HOW TO COMPLETE THIS TASK
In your copy of the data, include no pictures and alter nothing else.
* * *
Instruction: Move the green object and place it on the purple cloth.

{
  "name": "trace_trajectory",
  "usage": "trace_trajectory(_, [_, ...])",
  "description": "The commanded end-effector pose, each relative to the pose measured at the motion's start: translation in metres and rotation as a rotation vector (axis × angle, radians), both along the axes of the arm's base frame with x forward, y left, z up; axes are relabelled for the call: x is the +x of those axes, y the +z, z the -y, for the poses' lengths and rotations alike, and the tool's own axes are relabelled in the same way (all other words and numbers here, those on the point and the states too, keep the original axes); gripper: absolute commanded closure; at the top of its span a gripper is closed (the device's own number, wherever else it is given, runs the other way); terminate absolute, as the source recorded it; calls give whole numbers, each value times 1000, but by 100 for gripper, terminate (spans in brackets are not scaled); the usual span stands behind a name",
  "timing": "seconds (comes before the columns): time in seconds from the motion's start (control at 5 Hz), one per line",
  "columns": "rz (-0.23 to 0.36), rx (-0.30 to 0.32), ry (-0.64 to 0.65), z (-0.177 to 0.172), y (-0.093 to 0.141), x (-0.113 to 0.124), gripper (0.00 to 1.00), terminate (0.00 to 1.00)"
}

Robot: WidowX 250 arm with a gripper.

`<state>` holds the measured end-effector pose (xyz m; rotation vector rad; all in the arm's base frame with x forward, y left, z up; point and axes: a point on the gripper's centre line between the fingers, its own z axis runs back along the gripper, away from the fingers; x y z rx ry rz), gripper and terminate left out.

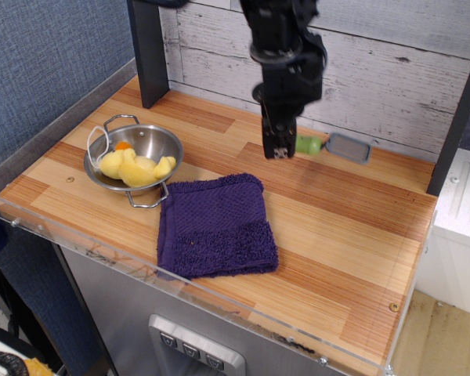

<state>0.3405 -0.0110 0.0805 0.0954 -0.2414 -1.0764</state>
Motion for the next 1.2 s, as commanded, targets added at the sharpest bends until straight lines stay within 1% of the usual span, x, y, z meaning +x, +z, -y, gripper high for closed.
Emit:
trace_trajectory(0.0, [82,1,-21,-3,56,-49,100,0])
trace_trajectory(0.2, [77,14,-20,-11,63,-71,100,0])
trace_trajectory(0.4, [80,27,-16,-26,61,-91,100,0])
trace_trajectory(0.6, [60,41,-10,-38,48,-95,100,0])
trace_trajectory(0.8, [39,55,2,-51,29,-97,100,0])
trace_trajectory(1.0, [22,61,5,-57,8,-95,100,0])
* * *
COMPLETED EXERCISE
Instruction: Move the green object and place it on the purple cloth.

{
  "name": "trace_trajectory",
  "usage": "trace_trajectory(_, [_, ...])",
  "description": "The commanded end-effector pose, each relative to the pose measured at the motion's start: translation in metres and rotation as a rotation vector (axis × angle, radians), both along the axes of the arm's base frame with x forward, y left, z up; axes are relabelled for the call: x is the +x of those axes, y the +z, z the -y, for the poses' lengths and rotations alike, and the tool's own axes are relabelled in the same way (all other words and numbers here, those on the point and the states too, keep the original axes); gripper: absolute commanded closure; at the top of its span a gripper is closed (the device's own number, wherever else it is given, runs the other way); terminate absolute, as the source recorded it; calls give whole numbers, each value times 1000, but by 100 for gripper, terminate (spans in brackets are not scaled); the usual span stands behind a name",
  "timing": "seconds (comes before the columns): time in seconds from the motion's start (control at 5 Hz), one per line",
  "columns": "rz (-0.23 to 0.36), rx (-0.30 to 0.32), ry (-0.64 to 0.65), z (-0.177 to 0.172), y (-0.093 to 0.141), x (-0.113 to 0.124), gripper (0.00 to 1.00), terminate (0.00 to 1.00)"
}

Robot: WidowX 250 arm with a gripper.

`<state>` holds the measured end-effector pose (xyz m; rotation vector rad; all in the arm's base frame with x forward, y left, z up; point and axes: a point on the gripper's centre line between the fingers, its own z axis runs back along the gripper, away from the fingers; x y z rx ry rz), gripper and terminate left out.


<state>0.3405 -0.0110 0.0805 0.0954 -0.2414 -1.0764</state>
Motion for the next 1.2 s, as commanded, targets added at the sharpest bends until straight lines stay within 1% of the usual span, x, y, z meaning +x, +z, -y, gripper high for closed.
Emit:
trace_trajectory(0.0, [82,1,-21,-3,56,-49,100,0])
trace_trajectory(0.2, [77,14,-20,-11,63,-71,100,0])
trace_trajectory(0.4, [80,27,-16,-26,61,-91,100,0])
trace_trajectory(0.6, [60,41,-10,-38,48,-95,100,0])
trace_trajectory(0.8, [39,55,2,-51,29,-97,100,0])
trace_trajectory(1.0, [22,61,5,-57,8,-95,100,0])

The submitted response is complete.